Novo disco do Teto Preto, 'Pedra Preta' alardeia profecias abstratas

Estreia do grupo funciona como extensão portátil da festa paulistana Mamba Negra

Alex Kidd

Pedra Preta

  • Onde Disponível nas plataformas de streaming
  • Artista Teto Preto
  • Selo MambaRec

Em seu disco de estreia, o grupo formado por Laura Diaz, Pedro Zopelar, Sávio de Queiroz, Loïc Koutana e William Bica tinha o desafio de capturar no estúdio a catarse que provoca nas pistas.

Lançado de forma independente pelo selo MambaRec, "Pedra Preta" funciona como uma extensão portátil da festa paulistana Mamba Negra, palco underground onde o grupo se formou.

"Não minto, eu me queria morta" são os versos que Angela Carneosso (persona encarnada pela artista paulistana Laura Diaz) usa para abrir a pista.

É a deixa para mais de seis minutos de sintetizadores e beats randômicos e pulsantes que guiam a primeira metade da obra. "Ita", espécie de electro-punk, abusa dos versos abstratos e das vocalizações de Diaz (embriagada em distorções lisérgicas).
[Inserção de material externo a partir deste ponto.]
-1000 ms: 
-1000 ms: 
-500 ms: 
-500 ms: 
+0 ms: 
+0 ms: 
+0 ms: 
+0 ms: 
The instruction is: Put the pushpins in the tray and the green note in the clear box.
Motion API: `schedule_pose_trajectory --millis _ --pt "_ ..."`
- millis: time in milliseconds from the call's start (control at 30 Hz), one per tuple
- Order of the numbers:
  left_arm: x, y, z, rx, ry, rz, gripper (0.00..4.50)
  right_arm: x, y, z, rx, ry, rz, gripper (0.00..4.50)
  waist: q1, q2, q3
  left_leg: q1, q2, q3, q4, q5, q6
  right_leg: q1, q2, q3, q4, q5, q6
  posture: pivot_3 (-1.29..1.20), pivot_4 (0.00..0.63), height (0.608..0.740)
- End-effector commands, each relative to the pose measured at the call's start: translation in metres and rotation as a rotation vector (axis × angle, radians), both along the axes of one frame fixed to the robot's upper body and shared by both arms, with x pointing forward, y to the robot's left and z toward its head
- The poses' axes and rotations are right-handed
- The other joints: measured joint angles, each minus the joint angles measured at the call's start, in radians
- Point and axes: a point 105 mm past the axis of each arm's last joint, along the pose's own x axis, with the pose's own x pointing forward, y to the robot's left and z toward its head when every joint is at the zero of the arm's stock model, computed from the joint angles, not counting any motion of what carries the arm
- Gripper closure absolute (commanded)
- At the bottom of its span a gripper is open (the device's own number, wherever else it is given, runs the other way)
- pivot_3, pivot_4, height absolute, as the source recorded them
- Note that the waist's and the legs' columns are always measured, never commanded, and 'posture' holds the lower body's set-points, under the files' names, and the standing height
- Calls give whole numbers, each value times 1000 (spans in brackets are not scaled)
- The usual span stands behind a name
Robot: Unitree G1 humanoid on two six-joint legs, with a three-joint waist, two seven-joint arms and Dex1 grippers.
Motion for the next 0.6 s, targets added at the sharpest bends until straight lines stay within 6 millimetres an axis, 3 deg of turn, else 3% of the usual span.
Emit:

Em "Gasolina Aditivada", Carneosso sugere a rebeldia: "Gasolina neles... gasolina neles!".

Atordoado, o ouvinte ganha um alívio sonoro no lado B, em que os produtores lapidam arranjos mais sofisticados. "Bica" mescla disco com jazz, e "Pedra Preta" adiciona uma pitada de bossa nova aos timbres de teclados.

Em alguns momentos, a jam lembra as produções oitentistas do produtor Lincoln Olivetti (1954-2015), que participou de faixas de artistas como Maria Bethânia, Lulu Santos, Baby do Brasil e Marina Lima.

No final da nervosa "Bate Mais", a sensação é que "Pedra Preta" inova por costurar as inúmeras vertentes da música eletrônica.

Milimetricamente dissecadas por Zopelar e Queiroz, as profecias abstratas escritas e personificadas com furor por Laura Diaz ganham voz fora das pistas.